Clarivate Web of Science Data Set

Clarivate Web of Science Data Set

The Big Ten Academic Alliance (BTAA) has negotiated a contract with the publisher Clarivate for each member institution to receive a copy of the raw data for its Web of Science database.

This data set is intended to be used for academic research and data science projects, such as numerical or statistical analyses of data elements. Data is restricted to the use by current faculty, staff, students and researchers at UW-Madison and who are based in the United States. The terms and conditions for use of the data set include:

  • Commercial use of the data set or derived data is strictly prohibited
  • Distribution of the data set or derivative data sets created from the original is prohibited
  • The intellectual property rights for the data or derivative data sets are owned by Clarivate and may not be shared
  • After affiliation with UW-Madison ends, individuals may no longer use the data set [1]

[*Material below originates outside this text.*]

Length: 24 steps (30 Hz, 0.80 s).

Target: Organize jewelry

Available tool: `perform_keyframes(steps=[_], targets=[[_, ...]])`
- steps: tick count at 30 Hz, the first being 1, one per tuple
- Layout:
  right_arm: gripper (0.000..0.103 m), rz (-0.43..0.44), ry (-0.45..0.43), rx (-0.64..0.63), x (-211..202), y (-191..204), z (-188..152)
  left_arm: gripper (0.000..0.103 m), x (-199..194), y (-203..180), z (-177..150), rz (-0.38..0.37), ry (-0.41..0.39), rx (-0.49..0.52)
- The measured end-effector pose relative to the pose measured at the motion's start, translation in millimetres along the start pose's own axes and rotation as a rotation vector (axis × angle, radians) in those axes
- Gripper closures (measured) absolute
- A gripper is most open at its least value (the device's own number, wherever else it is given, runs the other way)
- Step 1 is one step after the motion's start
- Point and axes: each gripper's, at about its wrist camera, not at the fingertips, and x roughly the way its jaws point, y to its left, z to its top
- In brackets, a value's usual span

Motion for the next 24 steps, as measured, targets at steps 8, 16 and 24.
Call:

See below for the terms governing UW-Madison’s copy of the data set.

If you would like to begin using this data set, please contact the UW-Madison Libraries’ Library Technology Group using our Technical Assistance contact form.

Code Examples & Tutorial

The UW-Madison Libraries have also developed some code samples to assist researchers with getting started using the data set.

Web of Science Explorer
https://github.com/UW-Madison-Library/wos-explorer

A simple utility written in the Python programming language to find and parse article records within the Web of Science data set. These scripts work with a JSON serialization of the data and are based on taking advantage of the single-record-per-line JSON data to stream through the data with a low memory footprint.

CHTC Recipes
https://github.com/UW-Madison-Library/chtc-recipes

This project contains two simple examples that demonstrate how to work with the Web of Science data within UW-Madison’s Center for High Throughput Computing (CHTC) parallel computing environment.

Web of Science CHTC Tutorial

A tutorial for getting up and running using the Python and CHTC projects referenced above.

About the Data Set

This data set is based on the content of the UW-Madison Libraries subscriptions to the Web of Science database and the specific data files included in our subscriptions package. The data covers information published between 1900 and 2021. The Libraries receive new data each spring through the previous calendar year.

The data is available in an XML format and is estimated to be about a terabyte in size in its uncompressed form.

Excerpted Terms and Conditions

Rights and Restrictions on Client’s Use of Data Set

The following excerpt comes from the 2017 contract between the BTAA and Clarivate.

(1) Data is to be used only for academic research and data science projects
(2) Data is restricted to the use of faculty, staff, students and researchers at Big Ten Academic Alliance member institutions located in the United State as identified above in the Project Scope. For researchers based outside of the United States, Clarivate requires the right to review access for membership prior to granting access to the data.
(3) Commercial use of the data set or derived data is strictly prohibited
(4) Data License does not include sharing outside Big Ten Academic Alliance institutions (ex. other institutions, government agencies, or corporate entities).
(5) Access to the data archive is dependent on the Institutions Web of Science back file depth for all institutions. Universities who do not have a current license for the full Web of Science archive must request access for any missing file depth(s) to Clarivate for individual research projects.
(6) Access is contingent on Participating Member maintaining existing Web of Science subscription.
(7) Big Ten Academic Alliance shall make Individual Participating Member Institutions aware of the Rights and Restrictions outlined in the Statement of Work.

Supplemental Terms and Conditions Applicable to the Data Set

The following excerpt comes from the original license to the data, also known as the Custom Dataset, in 2015.

With respect to any license of a Custom Dataset, Client may use such Custom Dataset to perform numerical or statistical analyses of data elements derived from a Content Service. In addition, notwithstanding any language to the contrary contained herein, Client may (i) download the Custom Dataset for use in data analytics, and proprietary or third party tools; (ii) use web crawlers to extract patterns from the Custom Dataset; and (iii) create derivative databases consisting of the above-mentioned analytics; provided, however, that all Intellectual Property Rights to such Custom Dataset or derivative databases shall be owned by [Clarivate, formerly Thomson Reuters]; all such rights granted in this clause are limited to Client’s internal, non-commercial use of the Custom Dataset, and Client may not distribute or sublicense to any third party any portion of the Custom Dataset or derivative databases created under this clause. Use of the Custom Dataset may also be limited to a specific project if so designated on the Cover Sheet.

[1] Individuals requiring access to the data set after leaving UW-Madison should contact the libraries for assistance. Clarivate is willing to discuss special terms for providing access on a case-by-case basis to researchers needing continued access.